Si dica invece al governo di non usare l’alibi di dover bloccare il paese per privilegiare la salute. Questa si sarebbe privilegiata investendo sui trasporti pubblici per i quali si attendono interventi da vent’anni, si sarebbe privilegiata proteggendo la sanità e potenziando i posti letto. Certo, ormai bisogna tamponare, ma in piazza non si chieda una piccola soluzione per arrivare a domani, si pongano i temi radicali. Sanità pubblica, Trasporti, Patrimoniale (anche per avere fondi e togliere alibi ai piccoli imprenditori che evadono). Per porre questi temi però non si possono avere piazze settoriali che vogliono solo veder garantiti i loro interessi. Occorre che si capisca per una volta che il malessere dei ristoratori è connesso a quello dei rider, a quello della filiera fino ai braccianti. Che come sono stati trattati gli operatori della cultura possono essere sacrificati altri nello stesso sistema produttivo perverso.

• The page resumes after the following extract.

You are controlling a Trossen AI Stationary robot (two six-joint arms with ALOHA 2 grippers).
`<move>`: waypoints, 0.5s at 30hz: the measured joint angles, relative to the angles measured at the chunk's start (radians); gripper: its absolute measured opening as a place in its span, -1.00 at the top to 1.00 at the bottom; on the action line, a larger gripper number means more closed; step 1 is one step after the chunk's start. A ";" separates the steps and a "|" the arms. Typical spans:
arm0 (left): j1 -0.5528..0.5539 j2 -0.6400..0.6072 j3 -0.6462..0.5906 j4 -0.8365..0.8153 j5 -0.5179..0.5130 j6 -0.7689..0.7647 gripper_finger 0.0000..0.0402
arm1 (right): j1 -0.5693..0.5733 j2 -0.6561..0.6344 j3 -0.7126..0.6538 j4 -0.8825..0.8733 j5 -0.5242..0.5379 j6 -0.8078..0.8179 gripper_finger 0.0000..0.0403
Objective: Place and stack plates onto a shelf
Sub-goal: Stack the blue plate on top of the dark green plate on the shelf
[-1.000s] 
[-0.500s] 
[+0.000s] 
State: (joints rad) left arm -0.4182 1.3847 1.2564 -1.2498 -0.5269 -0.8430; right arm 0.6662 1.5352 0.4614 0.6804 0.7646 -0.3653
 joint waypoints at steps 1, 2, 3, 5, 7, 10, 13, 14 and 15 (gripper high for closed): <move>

Chi dovrebbe porre questi temi? Studenti, intellettuali, analisti. Ma molti hanno già minimizzato e banalizzato questa gente, come al solito. E allora non resta che guardare alle persone che dalle periferie e proprio perché periferiche hanno una visione ampia del problema e partire dai temi di Napoli, Cosenza, Palermo. Piazze che hanno chiesto più Stato e non solo più soldi.

L’operaio fuori dalla finestra non si è fermato un attimo di fischiare. Quasi disinteressato, disilluso. Fischia come un uccello intrappolato in quella gabbia che è l’impalcatura dove lui oltre al virus deve stare attento all’attrezzatura di sicurezza che non ha: altro che economia e sanità. Queste cose lui le racconta meglio con quel fischio. C’è un detto in Calabria: u picciunu chipp non creda u dijun. L’uccello sazio, non crede a quello digiuno. Sono piazze destinate a non incontrarsi. Lui lo sa e fischia.